**Problem to work on**
Filter the records below and copy every line containing the word "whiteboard".

Records drawn from a dataset:
---+---
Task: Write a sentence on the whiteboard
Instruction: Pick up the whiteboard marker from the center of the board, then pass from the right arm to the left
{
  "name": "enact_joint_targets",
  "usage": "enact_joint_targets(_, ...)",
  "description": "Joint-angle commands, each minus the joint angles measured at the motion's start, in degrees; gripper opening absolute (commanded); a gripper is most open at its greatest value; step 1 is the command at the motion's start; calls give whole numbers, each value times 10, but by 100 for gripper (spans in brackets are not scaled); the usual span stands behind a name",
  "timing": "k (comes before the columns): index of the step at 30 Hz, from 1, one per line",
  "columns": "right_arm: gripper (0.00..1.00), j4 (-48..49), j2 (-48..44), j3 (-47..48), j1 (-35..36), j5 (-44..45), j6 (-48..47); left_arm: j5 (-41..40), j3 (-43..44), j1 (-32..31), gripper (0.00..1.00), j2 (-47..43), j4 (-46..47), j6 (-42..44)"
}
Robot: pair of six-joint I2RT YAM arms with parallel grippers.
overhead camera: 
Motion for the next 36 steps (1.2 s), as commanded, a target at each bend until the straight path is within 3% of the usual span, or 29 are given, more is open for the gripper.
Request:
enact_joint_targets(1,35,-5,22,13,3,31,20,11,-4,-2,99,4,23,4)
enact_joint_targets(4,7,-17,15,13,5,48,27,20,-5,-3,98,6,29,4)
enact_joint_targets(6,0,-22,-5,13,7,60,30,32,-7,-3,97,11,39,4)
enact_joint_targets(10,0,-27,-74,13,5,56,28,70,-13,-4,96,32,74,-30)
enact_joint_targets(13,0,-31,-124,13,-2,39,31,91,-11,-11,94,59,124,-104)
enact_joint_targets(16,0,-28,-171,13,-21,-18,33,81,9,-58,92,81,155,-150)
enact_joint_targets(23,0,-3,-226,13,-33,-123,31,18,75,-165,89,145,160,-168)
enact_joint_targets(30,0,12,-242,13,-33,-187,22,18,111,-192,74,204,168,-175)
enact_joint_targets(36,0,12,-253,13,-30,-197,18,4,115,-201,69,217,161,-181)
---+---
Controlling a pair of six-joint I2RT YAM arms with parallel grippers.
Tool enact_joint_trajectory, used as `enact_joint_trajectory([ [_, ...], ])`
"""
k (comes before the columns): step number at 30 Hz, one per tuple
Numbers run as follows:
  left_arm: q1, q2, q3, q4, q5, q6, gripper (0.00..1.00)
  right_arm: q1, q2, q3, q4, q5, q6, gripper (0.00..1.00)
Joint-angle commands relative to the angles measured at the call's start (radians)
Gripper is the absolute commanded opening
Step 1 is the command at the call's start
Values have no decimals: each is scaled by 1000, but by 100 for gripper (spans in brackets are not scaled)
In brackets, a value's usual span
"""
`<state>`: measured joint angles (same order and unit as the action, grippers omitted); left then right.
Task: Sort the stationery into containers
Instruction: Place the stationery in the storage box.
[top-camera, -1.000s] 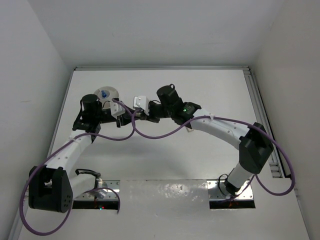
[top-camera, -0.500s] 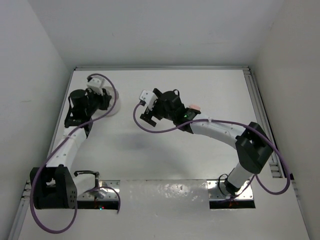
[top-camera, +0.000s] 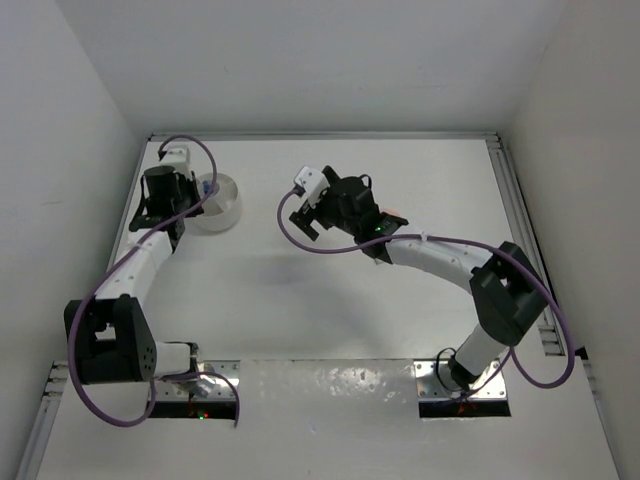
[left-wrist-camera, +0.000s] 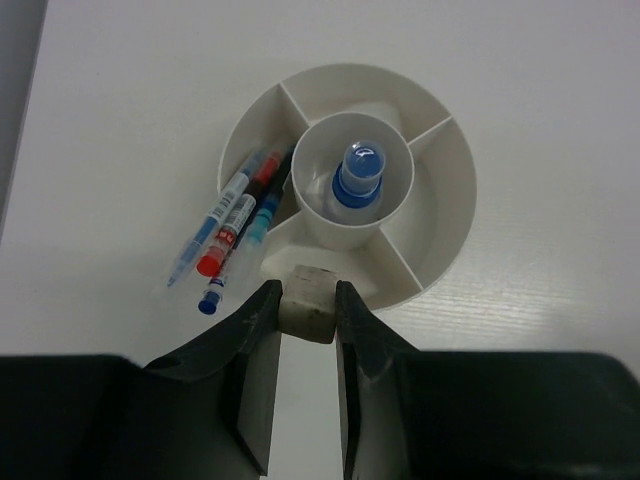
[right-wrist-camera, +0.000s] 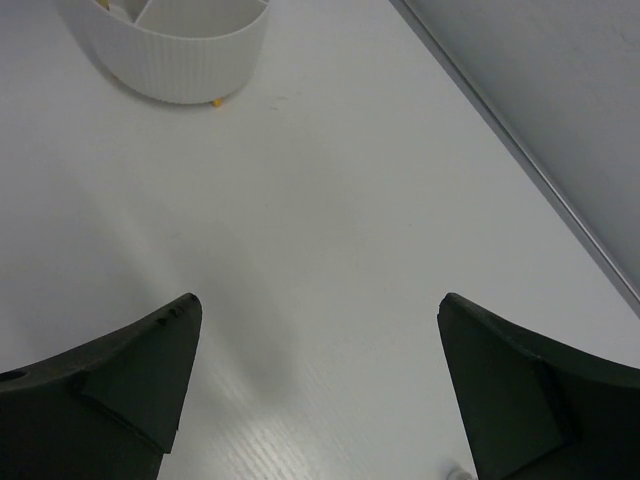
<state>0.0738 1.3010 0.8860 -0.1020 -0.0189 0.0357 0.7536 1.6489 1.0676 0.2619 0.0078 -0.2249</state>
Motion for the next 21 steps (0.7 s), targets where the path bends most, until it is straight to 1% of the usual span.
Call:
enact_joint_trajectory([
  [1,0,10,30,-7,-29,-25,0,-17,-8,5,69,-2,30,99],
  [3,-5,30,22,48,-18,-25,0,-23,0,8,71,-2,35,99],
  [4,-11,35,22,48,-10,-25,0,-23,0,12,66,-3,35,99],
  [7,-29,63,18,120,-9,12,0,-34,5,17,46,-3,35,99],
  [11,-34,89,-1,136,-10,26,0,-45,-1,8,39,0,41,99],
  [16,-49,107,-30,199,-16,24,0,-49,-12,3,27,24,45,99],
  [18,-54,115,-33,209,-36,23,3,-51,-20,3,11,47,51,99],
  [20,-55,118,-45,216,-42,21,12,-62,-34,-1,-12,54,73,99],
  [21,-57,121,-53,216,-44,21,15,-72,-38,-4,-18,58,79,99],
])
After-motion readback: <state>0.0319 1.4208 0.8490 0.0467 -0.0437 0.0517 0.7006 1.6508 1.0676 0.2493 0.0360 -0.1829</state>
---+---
**Task solution**
Task: Write a sentence on the whiteboard
Instruction: Pick up the whiteboard marker from the center of the board, then pass from the right arm to the left

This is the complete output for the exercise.